Every line of the data that includes "tablecloth" should be copied out.

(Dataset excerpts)
——
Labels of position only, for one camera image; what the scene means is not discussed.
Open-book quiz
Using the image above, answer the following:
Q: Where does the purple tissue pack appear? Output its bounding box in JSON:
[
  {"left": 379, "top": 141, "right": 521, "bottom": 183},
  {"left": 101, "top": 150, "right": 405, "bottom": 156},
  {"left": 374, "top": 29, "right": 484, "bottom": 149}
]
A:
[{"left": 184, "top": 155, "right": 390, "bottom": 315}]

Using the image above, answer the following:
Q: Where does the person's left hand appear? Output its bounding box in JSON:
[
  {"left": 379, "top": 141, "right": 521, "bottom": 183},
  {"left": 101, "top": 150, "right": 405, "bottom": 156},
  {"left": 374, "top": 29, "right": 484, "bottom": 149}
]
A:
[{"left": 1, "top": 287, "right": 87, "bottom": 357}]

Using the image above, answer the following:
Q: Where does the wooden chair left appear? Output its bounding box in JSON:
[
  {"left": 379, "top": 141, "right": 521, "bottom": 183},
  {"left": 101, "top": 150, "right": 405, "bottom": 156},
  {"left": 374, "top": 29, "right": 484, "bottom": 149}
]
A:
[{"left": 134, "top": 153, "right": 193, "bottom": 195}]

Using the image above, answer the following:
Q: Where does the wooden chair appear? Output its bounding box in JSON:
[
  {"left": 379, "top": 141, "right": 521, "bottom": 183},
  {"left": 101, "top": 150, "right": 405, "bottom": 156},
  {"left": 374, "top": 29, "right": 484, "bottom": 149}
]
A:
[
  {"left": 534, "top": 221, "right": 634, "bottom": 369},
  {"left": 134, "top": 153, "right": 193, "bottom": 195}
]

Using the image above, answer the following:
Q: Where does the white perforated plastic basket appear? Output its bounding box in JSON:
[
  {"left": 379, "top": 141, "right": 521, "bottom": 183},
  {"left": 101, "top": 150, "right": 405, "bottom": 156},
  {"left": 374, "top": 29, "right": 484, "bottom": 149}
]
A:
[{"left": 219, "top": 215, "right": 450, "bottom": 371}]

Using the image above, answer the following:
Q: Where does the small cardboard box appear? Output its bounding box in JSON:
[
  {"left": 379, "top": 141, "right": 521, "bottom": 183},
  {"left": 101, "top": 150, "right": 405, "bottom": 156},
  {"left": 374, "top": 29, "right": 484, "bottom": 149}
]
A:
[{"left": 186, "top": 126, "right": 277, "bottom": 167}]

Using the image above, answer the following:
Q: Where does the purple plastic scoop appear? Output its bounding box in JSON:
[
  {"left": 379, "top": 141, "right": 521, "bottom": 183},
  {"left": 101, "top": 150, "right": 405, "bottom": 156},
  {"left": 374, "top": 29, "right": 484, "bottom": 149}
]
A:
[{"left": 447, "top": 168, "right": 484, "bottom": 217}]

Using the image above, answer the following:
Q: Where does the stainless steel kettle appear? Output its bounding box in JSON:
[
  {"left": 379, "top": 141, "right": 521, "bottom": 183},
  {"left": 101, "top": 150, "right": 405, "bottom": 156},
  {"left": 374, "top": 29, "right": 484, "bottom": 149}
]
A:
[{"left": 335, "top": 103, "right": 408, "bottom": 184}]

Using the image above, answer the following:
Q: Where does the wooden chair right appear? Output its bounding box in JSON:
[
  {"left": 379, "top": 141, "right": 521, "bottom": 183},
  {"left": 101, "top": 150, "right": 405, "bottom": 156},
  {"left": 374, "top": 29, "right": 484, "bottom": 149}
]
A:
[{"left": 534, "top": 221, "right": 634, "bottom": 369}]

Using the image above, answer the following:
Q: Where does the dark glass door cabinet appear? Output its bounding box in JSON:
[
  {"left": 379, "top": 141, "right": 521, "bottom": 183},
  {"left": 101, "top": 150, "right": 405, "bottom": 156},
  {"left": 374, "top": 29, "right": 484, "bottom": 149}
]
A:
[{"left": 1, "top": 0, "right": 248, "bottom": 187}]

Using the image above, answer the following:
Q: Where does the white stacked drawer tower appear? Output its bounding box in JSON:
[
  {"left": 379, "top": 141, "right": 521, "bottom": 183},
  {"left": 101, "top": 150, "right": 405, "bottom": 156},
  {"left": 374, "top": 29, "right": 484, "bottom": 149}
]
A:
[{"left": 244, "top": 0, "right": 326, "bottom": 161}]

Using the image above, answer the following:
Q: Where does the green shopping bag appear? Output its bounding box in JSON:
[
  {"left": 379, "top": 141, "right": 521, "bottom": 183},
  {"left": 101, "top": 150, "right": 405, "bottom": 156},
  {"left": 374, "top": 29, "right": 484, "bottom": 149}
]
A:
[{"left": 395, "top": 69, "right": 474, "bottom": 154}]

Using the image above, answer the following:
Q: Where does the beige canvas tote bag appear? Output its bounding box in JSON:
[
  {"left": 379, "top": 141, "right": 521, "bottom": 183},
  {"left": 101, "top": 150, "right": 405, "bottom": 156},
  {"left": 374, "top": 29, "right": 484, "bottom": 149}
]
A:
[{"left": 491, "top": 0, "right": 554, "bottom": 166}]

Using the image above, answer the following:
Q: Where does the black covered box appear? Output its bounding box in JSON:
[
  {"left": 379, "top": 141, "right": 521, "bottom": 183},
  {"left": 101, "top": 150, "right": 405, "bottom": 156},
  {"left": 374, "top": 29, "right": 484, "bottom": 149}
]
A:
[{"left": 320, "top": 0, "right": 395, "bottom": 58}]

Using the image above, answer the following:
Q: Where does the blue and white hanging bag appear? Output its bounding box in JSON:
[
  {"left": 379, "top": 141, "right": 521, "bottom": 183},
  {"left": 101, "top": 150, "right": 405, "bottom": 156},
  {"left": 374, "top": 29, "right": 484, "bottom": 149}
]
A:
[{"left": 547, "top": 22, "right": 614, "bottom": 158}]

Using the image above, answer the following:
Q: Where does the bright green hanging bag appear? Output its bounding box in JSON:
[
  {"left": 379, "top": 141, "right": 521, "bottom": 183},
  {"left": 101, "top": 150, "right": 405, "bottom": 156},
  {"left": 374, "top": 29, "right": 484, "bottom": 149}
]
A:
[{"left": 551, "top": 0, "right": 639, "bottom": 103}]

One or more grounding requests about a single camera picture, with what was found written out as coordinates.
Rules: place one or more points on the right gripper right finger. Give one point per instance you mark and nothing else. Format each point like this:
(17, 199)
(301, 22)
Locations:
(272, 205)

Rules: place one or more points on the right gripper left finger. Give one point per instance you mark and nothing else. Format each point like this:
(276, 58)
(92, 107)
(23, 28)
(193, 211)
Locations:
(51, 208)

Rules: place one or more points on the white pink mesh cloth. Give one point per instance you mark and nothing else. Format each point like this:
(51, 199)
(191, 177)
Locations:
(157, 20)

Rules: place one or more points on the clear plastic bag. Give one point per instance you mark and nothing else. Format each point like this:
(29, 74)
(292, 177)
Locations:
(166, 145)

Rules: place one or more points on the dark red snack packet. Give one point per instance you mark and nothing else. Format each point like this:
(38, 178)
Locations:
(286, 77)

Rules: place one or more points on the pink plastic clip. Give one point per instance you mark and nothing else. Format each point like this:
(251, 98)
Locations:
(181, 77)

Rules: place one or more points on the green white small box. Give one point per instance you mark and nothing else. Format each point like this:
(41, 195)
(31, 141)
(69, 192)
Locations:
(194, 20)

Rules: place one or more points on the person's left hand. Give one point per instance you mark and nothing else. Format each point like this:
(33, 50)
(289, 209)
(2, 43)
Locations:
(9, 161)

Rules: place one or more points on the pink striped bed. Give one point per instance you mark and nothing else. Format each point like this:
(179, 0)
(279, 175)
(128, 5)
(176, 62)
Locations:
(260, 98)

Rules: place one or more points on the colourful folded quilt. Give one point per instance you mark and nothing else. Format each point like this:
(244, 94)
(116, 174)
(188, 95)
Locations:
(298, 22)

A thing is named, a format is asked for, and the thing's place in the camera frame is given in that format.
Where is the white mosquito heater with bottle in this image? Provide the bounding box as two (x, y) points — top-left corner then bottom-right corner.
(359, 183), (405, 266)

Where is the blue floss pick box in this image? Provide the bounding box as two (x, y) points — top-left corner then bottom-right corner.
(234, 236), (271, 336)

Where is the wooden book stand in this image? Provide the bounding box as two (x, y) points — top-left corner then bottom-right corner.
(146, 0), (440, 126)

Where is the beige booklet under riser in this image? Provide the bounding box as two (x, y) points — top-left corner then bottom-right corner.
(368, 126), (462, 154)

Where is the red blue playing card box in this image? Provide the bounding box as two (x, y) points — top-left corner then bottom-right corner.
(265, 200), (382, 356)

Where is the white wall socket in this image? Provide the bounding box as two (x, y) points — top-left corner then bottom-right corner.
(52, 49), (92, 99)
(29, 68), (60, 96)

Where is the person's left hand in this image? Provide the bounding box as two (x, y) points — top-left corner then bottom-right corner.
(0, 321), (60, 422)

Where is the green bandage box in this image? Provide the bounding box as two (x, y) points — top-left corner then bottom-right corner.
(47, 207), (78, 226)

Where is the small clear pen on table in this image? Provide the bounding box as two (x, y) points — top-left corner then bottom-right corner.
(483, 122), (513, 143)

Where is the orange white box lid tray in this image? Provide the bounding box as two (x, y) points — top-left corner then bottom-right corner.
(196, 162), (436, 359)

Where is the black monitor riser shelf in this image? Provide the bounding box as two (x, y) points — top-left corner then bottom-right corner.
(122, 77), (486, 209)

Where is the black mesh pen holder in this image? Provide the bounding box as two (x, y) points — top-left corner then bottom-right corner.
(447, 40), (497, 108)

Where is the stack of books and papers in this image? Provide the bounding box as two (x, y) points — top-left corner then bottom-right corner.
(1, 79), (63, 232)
——
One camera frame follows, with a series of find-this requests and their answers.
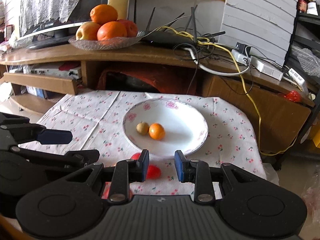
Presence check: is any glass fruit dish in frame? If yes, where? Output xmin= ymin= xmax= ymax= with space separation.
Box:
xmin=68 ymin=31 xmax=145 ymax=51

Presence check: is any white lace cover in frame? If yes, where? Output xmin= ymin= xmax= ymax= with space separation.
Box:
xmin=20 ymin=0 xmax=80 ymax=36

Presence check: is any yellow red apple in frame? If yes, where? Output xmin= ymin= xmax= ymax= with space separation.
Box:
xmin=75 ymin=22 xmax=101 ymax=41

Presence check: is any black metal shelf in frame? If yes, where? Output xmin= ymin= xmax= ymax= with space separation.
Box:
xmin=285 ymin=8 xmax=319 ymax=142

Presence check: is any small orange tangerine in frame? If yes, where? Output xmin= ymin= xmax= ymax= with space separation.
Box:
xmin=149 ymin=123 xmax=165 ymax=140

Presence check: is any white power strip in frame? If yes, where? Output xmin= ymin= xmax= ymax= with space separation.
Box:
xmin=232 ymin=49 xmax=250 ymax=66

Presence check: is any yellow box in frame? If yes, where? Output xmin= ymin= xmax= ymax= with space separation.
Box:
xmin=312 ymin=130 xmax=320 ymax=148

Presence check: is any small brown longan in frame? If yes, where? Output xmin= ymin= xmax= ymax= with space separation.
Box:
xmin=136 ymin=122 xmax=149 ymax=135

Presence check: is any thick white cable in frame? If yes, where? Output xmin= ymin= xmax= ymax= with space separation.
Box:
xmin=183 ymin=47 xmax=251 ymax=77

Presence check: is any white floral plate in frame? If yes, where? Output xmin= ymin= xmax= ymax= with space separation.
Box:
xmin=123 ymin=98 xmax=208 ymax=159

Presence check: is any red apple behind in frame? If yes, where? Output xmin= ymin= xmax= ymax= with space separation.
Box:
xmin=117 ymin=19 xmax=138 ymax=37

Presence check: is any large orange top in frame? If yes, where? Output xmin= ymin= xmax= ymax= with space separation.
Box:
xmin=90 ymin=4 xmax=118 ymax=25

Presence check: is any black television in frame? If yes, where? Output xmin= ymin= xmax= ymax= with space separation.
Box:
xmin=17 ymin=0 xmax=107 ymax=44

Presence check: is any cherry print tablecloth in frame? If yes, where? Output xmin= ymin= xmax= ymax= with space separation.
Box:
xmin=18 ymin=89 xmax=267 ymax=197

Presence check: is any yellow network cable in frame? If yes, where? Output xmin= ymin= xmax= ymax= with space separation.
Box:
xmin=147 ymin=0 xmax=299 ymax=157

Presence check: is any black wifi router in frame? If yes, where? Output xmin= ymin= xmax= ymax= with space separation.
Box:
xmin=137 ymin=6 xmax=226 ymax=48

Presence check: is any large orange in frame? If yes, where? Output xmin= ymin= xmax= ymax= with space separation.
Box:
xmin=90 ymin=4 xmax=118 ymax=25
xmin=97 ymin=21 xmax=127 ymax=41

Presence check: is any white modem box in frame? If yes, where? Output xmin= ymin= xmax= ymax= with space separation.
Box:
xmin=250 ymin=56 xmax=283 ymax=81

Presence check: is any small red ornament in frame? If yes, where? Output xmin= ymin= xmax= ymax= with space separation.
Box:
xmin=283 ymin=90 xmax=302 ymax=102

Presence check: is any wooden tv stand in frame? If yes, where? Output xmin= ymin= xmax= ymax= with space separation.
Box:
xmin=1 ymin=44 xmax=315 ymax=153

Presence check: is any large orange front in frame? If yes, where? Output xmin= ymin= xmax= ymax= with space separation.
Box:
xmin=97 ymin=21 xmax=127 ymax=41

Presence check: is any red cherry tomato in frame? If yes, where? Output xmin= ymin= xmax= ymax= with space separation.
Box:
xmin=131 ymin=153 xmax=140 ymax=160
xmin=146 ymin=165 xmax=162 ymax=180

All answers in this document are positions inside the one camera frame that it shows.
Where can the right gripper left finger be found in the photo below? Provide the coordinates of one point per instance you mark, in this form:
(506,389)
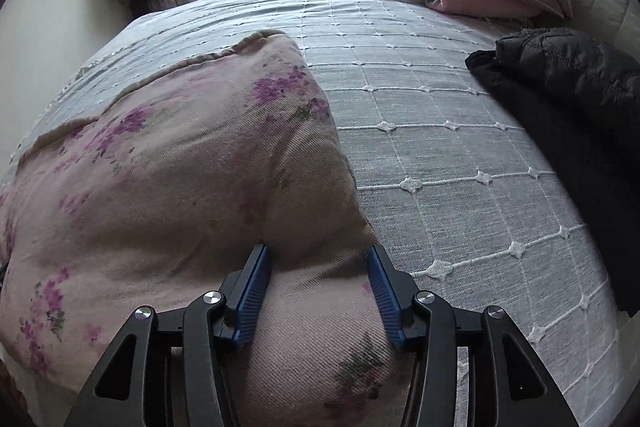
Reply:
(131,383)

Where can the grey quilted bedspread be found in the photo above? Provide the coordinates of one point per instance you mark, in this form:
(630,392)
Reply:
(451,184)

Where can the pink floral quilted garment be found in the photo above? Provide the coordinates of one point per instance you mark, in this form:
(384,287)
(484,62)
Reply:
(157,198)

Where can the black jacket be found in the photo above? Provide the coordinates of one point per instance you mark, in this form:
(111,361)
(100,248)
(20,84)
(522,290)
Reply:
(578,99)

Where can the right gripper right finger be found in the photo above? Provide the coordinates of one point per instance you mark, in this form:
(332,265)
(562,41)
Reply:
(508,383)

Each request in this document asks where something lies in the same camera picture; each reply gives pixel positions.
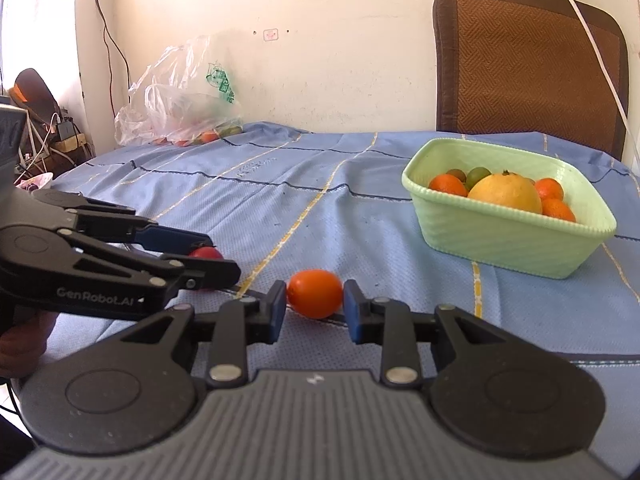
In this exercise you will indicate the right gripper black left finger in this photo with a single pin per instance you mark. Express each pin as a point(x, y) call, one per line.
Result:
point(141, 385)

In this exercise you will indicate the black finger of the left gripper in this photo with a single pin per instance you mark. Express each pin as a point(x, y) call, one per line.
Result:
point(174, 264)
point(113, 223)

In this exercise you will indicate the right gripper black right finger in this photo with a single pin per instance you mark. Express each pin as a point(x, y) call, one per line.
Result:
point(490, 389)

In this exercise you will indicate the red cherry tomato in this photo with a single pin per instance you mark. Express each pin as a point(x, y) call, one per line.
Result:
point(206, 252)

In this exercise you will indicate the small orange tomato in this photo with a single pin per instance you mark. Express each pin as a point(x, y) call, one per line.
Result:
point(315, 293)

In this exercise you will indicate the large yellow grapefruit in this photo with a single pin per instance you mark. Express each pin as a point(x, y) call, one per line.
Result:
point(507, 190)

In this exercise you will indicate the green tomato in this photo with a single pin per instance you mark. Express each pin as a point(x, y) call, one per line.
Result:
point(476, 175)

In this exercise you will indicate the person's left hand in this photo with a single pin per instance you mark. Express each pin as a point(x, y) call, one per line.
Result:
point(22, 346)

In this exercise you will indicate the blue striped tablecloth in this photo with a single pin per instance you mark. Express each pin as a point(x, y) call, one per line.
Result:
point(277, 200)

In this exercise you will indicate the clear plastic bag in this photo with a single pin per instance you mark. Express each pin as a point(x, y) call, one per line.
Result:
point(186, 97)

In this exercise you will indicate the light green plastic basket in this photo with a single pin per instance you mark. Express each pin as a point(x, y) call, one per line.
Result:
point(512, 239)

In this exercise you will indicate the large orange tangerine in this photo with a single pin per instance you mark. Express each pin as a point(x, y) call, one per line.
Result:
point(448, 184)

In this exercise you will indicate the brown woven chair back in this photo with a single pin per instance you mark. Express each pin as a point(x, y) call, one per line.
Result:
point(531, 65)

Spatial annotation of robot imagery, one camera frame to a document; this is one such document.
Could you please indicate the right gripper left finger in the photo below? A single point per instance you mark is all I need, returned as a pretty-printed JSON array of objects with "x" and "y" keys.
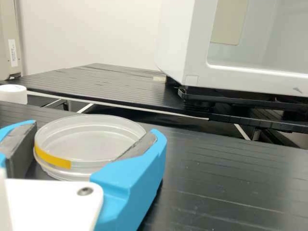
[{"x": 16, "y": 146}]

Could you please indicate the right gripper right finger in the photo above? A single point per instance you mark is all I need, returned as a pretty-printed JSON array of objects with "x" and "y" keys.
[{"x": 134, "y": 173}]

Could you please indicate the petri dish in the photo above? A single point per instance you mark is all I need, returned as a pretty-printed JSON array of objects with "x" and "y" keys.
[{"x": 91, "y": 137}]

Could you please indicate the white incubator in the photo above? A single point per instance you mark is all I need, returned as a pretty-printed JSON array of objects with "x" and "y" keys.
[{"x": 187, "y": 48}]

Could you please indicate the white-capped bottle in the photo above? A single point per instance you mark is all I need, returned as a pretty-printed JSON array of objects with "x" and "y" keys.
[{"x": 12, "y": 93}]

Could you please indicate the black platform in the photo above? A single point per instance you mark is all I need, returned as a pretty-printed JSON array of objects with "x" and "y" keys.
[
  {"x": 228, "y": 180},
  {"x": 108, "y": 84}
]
——
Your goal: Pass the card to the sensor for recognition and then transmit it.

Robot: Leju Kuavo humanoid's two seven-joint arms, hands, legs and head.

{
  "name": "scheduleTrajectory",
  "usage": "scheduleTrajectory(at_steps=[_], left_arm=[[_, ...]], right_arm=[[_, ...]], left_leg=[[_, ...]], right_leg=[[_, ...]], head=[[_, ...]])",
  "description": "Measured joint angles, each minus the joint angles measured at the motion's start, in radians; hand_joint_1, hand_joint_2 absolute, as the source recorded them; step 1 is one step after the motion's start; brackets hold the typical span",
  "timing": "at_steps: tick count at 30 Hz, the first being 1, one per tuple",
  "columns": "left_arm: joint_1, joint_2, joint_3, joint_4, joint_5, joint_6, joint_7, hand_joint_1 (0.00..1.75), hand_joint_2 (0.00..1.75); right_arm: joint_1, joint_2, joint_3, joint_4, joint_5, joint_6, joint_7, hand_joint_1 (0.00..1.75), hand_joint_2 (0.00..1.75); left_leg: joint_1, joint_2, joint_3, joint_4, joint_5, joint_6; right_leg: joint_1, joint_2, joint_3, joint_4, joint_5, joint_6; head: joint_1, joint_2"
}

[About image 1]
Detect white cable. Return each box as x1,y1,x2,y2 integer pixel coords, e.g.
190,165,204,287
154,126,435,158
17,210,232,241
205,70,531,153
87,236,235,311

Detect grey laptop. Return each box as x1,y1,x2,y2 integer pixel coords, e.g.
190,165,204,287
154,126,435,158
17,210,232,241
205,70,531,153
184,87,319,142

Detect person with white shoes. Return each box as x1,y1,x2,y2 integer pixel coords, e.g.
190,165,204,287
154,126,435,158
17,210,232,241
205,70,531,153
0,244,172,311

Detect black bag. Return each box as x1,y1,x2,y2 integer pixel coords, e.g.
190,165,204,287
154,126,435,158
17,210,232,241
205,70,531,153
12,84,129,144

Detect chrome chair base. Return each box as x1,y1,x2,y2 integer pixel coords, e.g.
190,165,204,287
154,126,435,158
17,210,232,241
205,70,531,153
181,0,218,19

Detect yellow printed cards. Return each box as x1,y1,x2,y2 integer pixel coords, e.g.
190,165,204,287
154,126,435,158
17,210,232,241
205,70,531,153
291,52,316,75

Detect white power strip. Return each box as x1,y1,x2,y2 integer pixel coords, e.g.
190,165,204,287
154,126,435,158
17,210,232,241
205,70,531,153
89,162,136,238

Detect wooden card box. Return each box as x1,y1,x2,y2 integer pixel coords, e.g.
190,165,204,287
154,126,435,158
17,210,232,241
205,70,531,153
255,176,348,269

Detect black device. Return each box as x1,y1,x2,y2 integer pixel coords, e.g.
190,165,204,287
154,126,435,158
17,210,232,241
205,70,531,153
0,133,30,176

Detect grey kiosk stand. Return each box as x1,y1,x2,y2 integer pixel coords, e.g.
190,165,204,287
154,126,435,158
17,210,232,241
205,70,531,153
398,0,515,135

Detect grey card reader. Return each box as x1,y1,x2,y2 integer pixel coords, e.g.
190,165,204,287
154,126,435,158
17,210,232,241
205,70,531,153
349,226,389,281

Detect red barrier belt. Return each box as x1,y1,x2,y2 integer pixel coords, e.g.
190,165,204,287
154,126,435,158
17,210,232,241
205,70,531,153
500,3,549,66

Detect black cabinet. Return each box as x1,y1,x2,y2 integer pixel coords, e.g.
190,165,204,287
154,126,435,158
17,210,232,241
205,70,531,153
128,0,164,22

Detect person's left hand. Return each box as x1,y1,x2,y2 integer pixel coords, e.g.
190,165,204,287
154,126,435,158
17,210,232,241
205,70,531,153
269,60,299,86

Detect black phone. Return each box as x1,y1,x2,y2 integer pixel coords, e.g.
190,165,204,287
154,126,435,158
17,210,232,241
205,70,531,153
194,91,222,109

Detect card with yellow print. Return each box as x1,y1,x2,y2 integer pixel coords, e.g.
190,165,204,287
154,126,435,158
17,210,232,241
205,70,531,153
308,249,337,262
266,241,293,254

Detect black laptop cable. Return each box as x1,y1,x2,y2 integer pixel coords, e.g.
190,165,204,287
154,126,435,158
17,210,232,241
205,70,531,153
——
*Written solution*:
Presence check: is any cherry print tablecloth in frame? If yes, where? Output xmin= ymin= xmax= ymax= with space separation.
In this exercise you will indicate the blue striped tablecloth in this photo with a single pin per instance you mark. Express each pin as a point(x, y) call, one per line.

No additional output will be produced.